Words, Pointers, Floating Point

Bit Access, Shifting, and Manipulation

Linked Lists

Hash Tables (maps or dictionaries)

Arrays

Trees

Stacks

Queues

Graphs

Databases

Algorithms

Sorting:

Bubble Sort (to know why it's bad)

Insertion Sort

Merge Sort

Quick Sort

Radix style sorts, Counting Sort and Bucket Sort

Heap Sort

Bogo and Quantum Sort (=

Searching:

Linear Search

Binary Search

Depth First Search

Breadth First Search

String Manipulation

Iteration

Tree Traversal

List Traversal

Hashing Functions

Concrete implementation of a Hash Table, Tree, List, Stack, Queue, Array, and Set or Collection

Scheduling Algorithms

File System Traversal and Manipulation (on the inode or equivalent level).

Design Patterns

Modularization

Factory

Builder

Singleton

Adapter

Decorator

Flyweight

Observer

Iterator

State [Machine]

Model View Controller

Threading and Parallel Programming Patterns

Paradigms

Imperative

Object Oriented

Functional

Declarative

Static and Dynamic Programming

Data Markup

Complexity Theory

Complexity Spaces

Computability

Regular, Context Free, and Universal Turing Machine complete Languages

Regular Expressions

Counting and Basic Combinatorics

Beyond

To get into what you're asking about later in your question, if you are familiar with the above, you should be easily able to identify the appropriate pattern, algorithm, and data structure for a given scenario. However, you should recognize that there is often no best solution. Sometimes you may be required to pick the lesser of two evils or even simply choose between two equally viable solutions. Because of this, you need the general knowledge to be able to defend your choice against your peers.

Here are some tips for algorithms and data structures:

Binary Search can only (and should) be used on sorted data.

Radix style sorts are awesome, but only when you have finite classes of things being sorted.

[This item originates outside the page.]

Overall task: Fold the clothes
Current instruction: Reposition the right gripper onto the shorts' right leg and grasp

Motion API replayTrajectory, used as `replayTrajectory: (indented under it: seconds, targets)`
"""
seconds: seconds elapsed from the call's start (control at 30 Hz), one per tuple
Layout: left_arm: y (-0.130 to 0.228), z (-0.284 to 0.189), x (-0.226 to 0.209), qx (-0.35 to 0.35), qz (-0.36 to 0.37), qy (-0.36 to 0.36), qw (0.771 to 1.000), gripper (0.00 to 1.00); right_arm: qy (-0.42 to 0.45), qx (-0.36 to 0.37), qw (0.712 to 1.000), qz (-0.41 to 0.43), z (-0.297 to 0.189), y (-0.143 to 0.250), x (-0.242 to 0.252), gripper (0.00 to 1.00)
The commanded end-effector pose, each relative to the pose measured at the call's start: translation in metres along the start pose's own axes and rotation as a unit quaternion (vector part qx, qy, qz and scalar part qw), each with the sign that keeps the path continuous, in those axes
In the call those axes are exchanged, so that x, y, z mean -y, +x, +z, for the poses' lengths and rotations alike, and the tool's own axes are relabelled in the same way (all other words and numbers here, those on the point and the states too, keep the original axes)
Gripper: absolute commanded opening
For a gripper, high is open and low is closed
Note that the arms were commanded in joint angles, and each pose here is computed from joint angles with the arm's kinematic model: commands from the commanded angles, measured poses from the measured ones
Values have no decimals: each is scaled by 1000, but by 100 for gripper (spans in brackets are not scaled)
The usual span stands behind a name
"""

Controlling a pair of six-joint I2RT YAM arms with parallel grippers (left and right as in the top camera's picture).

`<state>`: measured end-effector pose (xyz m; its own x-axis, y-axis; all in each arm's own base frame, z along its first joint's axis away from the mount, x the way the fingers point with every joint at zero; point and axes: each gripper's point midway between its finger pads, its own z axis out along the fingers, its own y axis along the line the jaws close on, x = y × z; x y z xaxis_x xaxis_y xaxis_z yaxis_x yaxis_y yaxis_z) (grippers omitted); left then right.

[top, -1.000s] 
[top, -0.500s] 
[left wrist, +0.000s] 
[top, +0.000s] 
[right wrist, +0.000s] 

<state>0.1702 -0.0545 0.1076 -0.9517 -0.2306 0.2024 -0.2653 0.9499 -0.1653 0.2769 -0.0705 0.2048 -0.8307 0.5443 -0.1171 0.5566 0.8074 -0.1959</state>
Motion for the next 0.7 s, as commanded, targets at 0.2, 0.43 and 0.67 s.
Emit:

Trees are good for almost anything as are Hash Tables. The functionality of a Hash Table can be extrapolated and used to solve many problems at the cost of efficiency.

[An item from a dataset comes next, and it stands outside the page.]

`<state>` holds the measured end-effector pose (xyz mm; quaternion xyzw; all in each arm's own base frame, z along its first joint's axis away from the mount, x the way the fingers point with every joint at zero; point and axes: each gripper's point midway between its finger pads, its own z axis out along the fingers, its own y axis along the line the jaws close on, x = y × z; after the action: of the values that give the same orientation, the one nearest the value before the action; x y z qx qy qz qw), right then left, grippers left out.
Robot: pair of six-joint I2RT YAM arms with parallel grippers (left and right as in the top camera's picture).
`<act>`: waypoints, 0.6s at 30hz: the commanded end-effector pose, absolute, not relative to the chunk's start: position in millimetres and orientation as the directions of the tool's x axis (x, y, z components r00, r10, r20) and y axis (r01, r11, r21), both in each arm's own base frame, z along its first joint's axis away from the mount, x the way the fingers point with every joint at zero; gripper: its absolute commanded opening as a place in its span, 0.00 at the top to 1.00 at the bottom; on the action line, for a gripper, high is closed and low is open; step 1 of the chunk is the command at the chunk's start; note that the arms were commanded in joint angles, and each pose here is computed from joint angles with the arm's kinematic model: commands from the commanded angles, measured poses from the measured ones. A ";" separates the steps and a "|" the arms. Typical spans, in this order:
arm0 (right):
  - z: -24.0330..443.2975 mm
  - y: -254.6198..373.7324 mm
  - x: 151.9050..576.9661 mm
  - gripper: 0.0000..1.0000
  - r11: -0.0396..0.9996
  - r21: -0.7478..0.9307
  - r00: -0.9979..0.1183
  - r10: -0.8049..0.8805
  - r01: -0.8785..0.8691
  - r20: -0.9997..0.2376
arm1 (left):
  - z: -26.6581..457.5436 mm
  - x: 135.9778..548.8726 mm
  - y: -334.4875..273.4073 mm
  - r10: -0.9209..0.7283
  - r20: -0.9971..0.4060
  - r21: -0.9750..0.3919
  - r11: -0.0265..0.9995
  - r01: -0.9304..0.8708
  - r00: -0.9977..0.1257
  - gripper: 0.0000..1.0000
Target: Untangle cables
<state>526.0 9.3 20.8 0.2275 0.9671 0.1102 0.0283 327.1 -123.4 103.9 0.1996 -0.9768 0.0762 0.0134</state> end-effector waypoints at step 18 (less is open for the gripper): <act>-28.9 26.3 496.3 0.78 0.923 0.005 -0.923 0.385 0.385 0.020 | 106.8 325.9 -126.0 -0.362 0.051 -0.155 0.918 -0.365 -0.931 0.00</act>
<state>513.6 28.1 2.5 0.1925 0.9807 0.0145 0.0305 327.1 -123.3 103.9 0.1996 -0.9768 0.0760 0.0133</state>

Arrays can be used to back most higher level data structures. Sometimes a "data structure" is no more than some clever math for accessing locations in an array.

The choice of language can be the difference between pulling your hair out over, or sailing through, a problem.

The ASCII table and a 128 element array form an implicit hash table (=

Regular expressions can solve a lot of problems, but they can't be used to parse HTML.

Sometimes the data structure is just as important as the algorithm.

Some of the above might seem like no brainers, and some may seem vague. If you want me to go into more detail, I can. But, my hope is when encountered with a more concrete question such as, "Design a function that counts the number of occurrences of every character in a String", you look to the tip about the ASCII table and 128 element arrays forming neat implicit hash tables for the answer.

Based off these ideas, I will propose an answer the locker problem outlined in your question.

Answer to the problem posed in your question.

This may not be the best answer to your question, but I think it's an interesting one that doesn't require anything too complex. And it will certainly beat the time complexity of using a queue, or stack which require linear time to determine whether a locker is free or not.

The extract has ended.